The simple addition of the attribute-value pair rules opens new realm of possibilities and use cases.

Data Analytics and Insights

The algorithm that automatically derived all rules in a given dataset also provides the user with a detailed overview of the association rules within their data. Using a rule explorer, the user can interact with the extracted rules, filtering and examining interesting regions of the data. Thus, the user can identify resourceful patterns, and save those as rules, that can then be implemented in their master data services application or any other software that enforces rules for data entries.

Value Population Prediction

When creating new data entries, the derived set of rules could guide the user by suggesting most likely values. Instead of filling each value manually, the user will be prompted with a list of possible value entries and their computed probability from the mined data. With each new value inserted by the user, the algorithm will update its probabilities for the remaining empty fields.

Rule Compliance Checks

The set of rules mined in the process can later be used for compatibility checks. Each row in an unseen dataset can be investigated for rule adherence.  Rows that do not comply with the rules  are flagged for further investigation. The algorithm will highlight the non-compliant data, propose suitable alternatives to the user and enable corrections right within the application.

Additional use cases where rule mining can be utilized are for example during migration efforts or when combining several data sources. The algorithm will automatically detect deviations and violations of rules between sources.

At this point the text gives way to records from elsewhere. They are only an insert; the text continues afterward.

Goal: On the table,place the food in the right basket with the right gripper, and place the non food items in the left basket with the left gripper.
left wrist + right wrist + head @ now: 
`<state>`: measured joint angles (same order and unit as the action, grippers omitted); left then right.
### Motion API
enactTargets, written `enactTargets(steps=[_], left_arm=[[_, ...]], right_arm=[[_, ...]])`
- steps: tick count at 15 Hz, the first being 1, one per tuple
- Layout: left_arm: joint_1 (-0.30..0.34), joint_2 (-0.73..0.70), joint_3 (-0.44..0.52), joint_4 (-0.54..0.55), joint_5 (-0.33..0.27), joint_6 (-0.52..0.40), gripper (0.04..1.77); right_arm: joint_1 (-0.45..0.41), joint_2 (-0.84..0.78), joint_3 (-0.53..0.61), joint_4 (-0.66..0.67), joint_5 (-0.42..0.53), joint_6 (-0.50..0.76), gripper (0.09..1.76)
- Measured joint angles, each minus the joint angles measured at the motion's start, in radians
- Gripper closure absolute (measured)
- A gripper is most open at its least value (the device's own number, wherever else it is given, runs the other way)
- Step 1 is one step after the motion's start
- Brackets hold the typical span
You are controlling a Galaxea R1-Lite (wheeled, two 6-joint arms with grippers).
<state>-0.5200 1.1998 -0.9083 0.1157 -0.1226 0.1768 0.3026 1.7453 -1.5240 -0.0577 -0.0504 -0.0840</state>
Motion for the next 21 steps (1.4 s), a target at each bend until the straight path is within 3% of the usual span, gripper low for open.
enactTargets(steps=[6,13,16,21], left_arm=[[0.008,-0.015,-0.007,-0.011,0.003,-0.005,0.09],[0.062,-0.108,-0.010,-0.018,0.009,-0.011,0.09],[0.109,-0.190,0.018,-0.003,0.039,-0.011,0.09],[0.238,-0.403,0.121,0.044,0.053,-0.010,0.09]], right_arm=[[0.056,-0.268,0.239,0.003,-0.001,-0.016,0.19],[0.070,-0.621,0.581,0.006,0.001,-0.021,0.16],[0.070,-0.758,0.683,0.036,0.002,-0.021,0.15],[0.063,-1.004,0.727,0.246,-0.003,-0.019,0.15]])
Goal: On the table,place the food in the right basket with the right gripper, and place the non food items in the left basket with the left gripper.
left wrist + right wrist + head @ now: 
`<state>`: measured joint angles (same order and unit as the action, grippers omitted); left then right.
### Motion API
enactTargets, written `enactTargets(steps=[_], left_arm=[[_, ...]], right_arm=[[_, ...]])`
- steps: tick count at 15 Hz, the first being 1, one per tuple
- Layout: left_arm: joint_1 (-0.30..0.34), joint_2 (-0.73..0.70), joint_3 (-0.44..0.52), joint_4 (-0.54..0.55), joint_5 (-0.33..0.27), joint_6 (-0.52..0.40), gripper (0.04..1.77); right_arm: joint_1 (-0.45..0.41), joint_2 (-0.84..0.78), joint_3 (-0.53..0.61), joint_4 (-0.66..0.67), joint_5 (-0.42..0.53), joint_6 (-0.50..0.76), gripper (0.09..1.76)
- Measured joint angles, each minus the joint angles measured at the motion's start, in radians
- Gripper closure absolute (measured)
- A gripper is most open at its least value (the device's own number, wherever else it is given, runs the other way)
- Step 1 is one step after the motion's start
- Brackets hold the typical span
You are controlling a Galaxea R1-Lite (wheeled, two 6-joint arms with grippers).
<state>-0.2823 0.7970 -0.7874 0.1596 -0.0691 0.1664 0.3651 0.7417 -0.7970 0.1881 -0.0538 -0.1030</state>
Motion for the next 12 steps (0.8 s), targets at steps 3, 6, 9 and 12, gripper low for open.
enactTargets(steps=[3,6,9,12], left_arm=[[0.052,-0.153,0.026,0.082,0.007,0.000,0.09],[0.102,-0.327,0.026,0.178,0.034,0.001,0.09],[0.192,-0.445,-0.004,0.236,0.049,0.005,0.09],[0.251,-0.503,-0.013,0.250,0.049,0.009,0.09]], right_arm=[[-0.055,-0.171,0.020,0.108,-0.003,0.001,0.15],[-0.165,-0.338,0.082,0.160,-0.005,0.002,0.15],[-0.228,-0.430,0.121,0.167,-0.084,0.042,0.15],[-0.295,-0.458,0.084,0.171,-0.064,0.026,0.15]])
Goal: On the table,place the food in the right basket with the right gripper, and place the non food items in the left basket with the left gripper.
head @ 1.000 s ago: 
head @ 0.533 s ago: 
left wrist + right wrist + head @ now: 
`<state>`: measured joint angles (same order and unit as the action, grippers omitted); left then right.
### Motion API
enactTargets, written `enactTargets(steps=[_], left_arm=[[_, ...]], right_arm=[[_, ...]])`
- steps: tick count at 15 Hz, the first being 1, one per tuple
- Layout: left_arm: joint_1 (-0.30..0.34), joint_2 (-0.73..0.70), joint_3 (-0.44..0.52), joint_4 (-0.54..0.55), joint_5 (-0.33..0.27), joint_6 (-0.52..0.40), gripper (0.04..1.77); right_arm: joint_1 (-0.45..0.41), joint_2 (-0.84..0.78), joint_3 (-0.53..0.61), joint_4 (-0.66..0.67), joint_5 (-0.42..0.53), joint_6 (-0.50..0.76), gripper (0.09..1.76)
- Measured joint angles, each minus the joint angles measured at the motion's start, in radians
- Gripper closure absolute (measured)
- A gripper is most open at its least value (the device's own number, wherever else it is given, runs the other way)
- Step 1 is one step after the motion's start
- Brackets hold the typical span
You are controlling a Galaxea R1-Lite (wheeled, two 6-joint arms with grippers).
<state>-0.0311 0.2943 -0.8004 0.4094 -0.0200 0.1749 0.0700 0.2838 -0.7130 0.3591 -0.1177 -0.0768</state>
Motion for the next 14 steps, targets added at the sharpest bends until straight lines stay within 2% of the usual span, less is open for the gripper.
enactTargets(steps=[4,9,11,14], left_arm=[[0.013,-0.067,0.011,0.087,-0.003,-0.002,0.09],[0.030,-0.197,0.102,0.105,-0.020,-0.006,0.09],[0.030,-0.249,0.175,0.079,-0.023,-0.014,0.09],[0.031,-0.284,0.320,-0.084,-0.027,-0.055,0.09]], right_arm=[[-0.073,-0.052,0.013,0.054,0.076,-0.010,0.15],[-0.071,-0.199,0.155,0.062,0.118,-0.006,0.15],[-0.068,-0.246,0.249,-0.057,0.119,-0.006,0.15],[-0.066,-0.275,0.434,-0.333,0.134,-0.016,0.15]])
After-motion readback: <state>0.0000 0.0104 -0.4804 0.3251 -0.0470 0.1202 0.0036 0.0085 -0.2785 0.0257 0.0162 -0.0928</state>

The Fastest Way to Leverage Information Within Your Data

As shown before, rule mining in master data management serves several purposes. A dedicated solution like Intelligent Rule Mining quickly leads to a comprehensive overview of patterns and rules within your existing data. Compared to manually capturing rules, a rule mining approach also finds unexpected rules and identifies even more complex relationships. For a simpler workflow, business rules can be inserted directly into your master data management application and new data entries can be checked for compliance, improving data quality in the long run.

Intelligent Rule Mining is a solution of Camelot Intelligent Data Services (CIDS) and is successfully utilized by several of our customers.